### YOUR TASK
Your answer should be a single number: how many lines of the material below contain "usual".

### EXCERPTED DATA
---------------

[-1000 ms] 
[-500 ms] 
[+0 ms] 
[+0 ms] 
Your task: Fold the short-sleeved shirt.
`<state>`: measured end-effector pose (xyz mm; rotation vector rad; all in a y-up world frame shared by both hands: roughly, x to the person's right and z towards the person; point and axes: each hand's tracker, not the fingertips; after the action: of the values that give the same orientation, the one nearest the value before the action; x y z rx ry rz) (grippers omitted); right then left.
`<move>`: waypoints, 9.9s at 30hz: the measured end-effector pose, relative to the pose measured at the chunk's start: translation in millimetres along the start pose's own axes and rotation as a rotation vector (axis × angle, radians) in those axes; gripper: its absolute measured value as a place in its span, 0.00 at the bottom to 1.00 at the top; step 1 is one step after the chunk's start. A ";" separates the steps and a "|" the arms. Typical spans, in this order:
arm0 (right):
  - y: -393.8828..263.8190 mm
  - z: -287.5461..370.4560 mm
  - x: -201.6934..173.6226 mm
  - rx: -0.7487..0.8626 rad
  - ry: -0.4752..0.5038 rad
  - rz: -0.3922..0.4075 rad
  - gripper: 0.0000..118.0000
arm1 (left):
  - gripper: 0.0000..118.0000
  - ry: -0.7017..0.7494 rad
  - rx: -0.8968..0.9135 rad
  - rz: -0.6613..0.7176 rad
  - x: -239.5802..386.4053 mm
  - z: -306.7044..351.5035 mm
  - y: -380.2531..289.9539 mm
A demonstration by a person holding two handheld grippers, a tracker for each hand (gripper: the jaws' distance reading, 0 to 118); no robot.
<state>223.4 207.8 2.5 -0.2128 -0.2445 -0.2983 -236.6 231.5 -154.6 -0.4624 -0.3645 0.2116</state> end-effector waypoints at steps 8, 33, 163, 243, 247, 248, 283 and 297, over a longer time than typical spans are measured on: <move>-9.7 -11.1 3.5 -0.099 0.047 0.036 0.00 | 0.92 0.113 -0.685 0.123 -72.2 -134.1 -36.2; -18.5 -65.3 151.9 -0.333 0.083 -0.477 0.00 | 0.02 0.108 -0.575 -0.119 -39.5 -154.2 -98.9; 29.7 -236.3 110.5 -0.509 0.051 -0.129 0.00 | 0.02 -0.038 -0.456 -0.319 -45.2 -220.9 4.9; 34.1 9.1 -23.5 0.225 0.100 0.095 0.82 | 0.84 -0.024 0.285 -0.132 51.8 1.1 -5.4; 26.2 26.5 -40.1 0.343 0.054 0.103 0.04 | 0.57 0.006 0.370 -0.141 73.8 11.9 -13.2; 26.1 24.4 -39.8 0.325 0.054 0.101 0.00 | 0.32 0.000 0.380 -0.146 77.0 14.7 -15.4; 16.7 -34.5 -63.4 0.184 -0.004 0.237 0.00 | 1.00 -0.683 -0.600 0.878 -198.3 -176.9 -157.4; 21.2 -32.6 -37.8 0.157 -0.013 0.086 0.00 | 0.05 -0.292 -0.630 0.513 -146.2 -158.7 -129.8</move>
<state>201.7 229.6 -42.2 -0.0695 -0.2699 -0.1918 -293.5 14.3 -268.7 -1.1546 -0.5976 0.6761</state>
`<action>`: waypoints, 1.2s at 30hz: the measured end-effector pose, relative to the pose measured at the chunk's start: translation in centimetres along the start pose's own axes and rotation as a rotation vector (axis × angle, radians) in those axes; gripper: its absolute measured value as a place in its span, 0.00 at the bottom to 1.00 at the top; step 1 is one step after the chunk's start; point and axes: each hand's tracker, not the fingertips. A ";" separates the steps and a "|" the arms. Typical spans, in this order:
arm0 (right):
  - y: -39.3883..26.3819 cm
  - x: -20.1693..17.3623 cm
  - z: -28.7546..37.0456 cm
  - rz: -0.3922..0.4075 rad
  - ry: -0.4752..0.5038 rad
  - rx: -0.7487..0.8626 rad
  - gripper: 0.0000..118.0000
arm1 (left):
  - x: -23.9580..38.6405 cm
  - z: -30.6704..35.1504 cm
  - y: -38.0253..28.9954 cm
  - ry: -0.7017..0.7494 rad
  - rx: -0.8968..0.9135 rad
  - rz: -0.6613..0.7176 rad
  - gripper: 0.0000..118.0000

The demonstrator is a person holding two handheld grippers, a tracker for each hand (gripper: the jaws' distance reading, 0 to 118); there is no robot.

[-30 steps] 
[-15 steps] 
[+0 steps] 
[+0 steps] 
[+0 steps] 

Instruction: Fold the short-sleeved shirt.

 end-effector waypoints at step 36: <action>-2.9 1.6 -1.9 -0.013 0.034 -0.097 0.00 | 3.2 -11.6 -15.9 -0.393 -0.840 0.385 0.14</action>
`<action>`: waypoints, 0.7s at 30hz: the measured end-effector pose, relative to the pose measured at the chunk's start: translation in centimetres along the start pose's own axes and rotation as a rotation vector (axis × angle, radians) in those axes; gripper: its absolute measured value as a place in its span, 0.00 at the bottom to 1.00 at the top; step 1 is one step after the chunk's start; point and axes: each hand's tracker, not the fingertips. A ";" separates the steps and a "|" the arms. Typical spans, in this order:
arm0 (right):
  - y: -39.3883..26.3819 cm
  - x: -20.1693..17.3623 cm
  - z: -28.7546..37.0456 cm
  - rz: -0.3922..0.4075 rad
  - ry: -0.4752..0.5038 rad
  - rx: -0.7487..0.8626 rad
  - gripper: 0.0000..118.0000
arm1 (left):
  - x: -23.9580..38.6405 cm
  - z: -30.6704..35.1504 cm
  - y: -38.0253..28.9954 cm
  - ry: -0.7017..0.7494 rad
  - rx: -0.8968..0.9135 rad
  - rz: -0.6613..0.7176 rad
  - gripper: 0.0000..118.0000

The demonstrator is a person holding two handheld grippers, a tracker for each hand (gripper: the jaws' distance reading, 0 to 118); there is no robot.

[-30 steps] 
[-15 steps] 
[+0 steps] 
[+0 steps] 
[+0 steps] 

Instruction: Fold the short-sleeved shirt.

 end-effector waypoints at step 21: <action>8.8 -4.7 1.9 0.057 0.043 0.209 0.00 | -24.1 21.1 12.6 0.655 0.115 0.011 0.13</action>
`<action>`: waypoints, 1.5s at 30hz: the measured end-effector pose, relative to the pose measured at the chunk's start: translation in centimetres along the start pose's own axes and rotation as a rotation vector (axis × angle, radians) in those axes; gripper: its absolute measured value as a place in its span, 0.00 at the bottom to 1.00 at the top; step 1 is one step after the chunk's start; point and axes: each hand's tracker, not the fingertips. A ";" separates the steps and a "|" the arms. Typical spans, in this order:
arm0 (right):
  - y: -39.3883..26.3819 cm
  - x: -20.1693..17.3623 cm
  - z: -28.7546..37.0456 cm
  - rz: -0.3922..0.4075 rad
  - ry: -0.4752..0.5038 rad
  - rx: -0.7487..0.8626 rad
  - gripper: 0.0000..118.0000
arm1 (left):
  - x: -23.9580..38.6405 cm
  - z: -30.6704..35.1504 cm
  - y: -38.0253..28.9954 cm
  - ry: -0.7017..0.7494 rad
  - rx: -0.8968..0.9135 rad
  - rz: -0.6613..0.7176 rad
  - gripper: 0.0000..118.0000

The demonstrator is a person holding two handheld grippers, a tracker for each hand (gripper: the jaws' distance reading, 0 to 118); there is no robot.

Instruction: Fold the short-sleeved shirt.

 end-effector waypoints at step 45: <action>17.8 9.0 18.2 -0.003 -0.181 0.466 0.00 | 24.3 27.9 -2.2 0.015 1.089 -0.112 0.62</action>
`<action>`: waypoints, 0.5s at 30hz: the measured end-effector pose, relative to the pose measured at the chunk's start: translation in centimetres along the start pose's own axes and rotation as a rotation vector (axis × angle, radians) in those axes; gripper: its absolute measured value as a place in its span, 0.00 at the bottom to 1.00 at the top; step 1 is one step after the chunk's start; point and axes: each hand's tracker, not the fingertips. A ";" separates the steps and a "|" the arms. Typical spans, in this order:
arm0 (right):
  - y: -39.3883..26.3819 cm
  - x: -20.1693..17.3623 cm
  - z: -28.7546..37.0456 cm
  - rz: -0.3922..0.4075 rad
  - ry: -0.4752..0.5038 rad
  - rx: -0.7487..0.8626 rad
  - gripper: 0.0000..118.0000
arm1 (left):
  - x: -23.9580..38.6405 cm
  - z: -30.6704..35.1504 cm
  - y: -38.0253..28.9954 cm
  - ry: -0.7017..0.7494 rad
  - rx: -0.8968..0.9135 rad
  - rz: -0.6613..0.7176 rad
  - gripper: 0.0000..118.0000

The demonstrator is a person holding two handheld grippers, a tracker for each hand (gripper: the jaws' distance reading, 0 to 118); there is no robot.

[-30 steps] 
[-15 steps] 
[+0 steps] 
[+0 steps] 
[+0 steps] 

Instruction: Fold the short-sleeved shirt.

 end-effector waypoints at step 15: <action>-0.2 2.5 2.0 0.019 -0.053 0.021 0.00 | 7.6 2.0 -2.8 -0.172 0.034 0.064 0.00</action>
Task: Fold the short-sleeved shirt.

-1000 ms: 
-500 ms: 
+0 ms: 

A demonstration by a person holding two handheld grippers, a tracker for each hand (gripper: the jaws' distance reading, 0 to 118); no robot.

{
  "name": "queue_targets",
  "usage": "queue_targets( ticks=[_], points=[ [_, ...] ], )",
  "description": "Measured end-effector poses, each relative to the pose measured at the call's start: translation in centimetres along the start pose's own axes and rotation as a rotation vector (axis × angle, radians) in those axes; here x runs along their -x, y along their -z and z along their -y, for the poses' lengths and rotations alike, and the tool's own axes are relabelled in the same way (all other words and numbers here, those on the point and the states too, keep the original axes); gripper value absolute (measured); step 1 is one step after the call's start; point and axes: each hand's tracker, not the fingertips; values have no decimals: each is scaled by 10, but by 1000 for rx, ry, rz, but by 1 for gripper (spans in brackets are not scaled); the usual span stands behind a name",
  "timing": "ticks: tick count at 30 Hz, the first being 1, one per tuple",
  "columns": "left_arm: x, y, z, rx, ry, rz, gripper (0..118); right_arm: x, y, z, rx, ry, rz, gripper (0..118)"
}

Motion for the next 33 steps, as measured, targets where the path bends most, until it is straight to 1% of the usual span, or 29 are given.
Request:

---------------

### RESPONSE TO THIS TASK
2